- Exercise description
Set down exactly, from the records below, the line with "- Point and" through the line with "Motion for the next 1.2", and nothing else.

- Available data
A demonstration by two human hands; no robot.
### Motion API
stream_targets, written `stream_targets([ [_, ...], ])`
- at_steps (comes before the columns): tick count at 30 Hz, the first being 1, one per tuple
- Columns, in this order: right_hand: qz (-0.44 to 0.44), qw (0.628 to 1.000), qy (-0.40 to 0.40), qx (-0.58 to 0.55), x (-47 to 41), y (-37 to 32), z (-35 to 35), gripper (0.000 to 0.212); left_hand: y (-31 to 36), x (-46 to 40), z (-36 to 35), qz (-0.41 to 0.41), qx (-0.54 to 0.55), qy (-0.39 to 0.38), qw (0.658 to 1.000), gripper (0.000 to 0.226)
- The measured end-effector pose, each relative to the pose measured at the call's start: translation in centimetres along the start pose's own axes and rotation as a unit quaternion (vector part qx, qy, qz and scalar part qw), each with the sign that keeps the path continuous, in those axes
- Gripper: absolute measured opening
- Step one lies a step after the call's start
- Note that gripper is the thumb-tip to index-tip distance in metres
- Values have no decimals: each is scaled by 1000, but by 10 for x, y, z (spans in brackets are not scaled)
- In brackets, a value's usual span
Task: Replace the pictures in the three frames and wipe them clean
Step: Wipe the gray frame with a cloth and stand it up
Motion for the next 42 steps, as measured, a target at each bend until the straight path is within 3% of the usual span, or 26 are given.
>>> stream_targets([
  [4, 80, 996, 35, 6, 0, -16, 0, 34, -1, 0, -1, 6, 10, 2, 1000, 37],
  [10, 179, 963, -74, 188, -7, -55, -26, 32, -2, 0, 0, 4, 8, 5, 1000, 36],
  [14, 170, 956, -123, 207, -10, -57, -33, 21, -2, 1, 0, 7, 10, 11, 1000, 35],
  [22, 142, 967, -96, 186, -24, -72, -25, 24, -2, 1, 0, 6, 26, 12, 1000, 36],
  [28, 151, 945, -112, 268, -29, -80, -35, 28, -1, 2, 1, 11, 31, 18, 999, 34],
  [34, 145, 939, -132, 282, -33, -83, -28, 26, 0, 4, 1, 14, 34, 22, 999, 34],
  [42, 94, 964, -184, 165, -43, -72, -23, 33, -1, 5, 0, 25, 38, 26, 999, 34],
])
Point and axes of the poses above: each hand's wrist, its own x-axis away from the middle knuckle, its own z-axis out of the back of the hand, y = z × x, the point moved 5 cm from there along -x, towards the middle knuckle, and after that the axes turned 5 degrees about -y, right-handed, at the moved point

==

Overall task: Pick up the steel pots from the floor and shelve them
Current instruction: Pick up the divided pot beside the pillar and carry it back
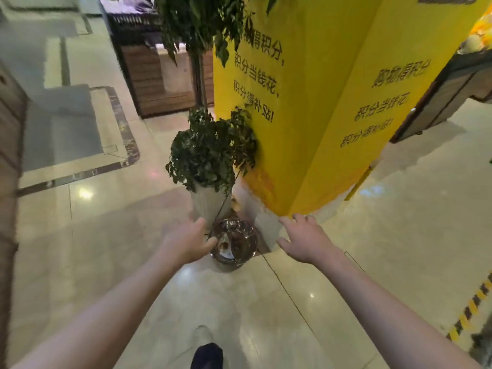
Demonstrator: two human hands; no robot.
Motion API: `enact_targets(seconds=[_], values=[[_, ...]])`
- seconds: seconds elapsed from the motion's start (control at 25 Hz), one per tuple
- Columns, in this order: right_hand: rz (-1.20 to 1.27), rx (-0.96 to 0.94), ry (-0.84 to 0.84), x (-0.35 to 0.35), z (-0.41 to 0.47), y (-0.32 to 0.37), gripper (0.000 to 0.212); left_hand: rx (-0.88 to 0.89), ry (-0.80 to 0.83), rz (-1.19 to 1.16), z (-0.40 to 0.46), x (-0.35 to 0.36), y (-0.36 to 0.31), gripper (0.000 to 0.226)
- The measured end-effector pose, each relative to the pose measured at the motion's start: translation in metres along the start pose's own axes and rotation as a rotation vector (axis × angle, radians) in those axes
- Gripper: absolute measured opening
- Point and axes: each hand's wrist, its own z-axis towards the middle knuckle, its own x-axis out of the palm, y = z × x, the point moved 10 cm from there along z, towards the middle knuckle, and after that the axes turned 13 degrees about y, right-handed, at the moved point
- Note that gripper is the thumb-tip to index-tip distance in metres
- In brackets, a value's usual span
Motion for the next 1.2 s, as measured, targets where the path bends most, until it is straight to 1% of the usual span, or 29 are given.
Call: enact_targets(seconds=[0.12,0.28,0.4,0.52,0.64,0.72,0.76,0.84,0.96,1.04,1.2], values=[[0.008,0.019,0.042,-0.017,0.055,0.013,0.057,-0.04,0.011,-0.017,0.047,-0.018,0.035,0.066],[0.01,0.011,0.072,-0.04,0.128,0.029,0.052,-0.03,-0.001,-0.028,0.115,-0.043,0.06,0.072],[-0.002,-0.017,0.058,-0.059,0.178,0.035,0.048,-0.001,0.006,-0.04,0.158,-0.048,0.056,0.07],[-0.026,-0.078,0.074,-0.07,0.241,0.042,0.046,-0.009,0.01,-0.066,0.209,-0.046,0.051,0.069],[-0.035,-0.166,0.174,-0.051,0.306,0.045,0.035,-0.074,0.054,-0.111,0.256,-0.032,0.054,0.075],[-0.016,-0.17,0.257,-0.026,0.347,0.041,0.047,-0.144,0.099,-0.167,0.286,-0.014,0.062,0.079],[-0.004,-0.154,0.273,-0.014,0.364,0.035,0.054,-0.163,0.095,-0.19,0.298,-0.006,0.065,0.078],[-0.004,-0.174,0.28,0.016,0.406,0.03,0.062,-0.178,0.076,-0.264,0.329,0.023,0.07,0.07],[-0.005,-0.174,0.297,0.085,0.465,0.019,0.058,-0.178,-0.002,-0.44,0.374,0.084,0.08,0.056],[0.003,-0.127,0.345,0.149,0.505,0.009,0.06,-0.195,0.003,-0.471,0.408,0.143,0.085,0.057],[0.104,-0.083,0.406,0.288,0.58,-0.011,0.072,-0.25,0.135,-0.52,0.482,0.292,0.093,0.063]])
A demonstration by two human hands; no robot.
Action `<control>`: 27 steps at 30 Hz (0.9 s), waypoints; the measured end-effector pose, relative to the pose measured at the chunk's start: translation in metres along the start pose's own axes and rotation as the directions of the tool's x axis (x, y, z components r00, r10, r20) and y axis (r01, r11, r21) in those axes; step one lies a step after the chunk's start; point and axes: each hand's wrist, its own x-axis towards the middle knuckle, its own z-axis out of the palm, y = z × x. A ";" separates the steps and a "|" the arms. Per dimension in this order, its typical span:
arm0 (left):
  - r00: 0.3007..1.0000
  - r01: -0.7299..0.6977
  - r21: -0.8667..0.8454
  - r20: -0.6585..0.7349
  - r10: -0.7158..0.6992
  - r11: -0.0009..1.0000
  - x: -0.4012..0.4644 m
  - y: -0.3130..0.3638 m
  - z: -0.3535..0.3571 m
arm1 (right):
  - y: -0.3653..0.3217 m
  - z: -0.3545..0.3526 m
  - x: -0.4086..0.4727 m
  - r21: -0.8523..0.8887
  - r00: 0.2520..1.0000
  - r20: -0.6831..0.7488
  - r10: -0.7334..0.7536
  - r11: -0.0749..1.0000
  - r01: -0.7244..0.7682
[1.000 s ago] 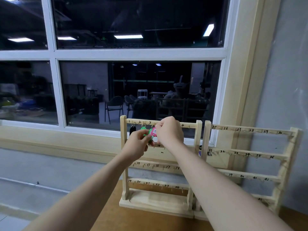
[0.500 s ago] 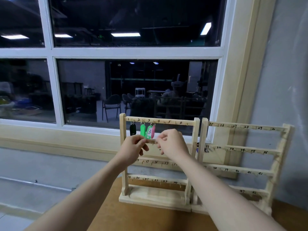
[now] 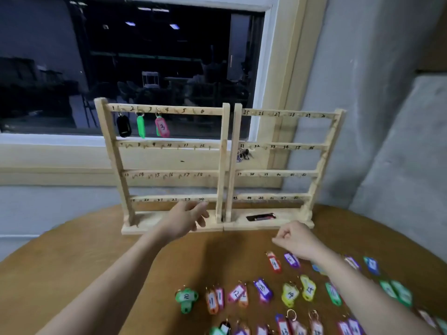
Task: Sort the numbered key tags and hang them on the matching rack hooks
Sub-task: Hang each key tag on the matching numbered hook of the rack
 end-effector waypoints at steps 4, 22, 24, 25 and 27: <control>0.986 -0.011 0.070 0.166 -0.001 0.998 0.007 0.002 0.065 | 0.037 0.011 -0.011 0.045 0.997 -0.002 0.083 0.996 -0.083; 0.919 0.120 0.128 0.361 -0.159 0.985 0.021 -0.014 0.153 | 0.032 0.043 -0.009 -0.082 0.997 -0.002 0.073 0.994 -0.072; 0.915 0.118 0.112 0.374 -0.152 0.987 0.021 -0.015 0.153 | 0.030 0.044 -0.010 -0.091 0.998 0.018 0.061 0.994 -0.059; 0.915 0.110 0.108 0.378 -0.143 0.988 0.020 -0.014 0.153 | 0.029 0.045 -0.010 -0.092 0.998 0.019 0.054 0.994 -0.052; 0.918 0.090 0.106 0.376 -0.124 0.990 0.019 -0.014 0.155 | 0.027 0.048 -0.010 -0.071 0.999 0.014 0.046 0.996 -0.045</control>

- Solution below
- Point and axes: each hand's wrist, its own z-axis towards the middle knuckle, its own x-axis out of the palm, y = z × x, the point moved 10 cm from there along z, towards the middle knuckle, and after that the axes turned 13 degrees about y, right-handed, at the moved point
- Note that gripper is the thumb-tip to index-tip distance in metres
- In brackets, a value's usual span
Motion for the next 1.2 s, as measured, targets where the path bends most, until it is straight to 1% of the usual span, or 29 are given.

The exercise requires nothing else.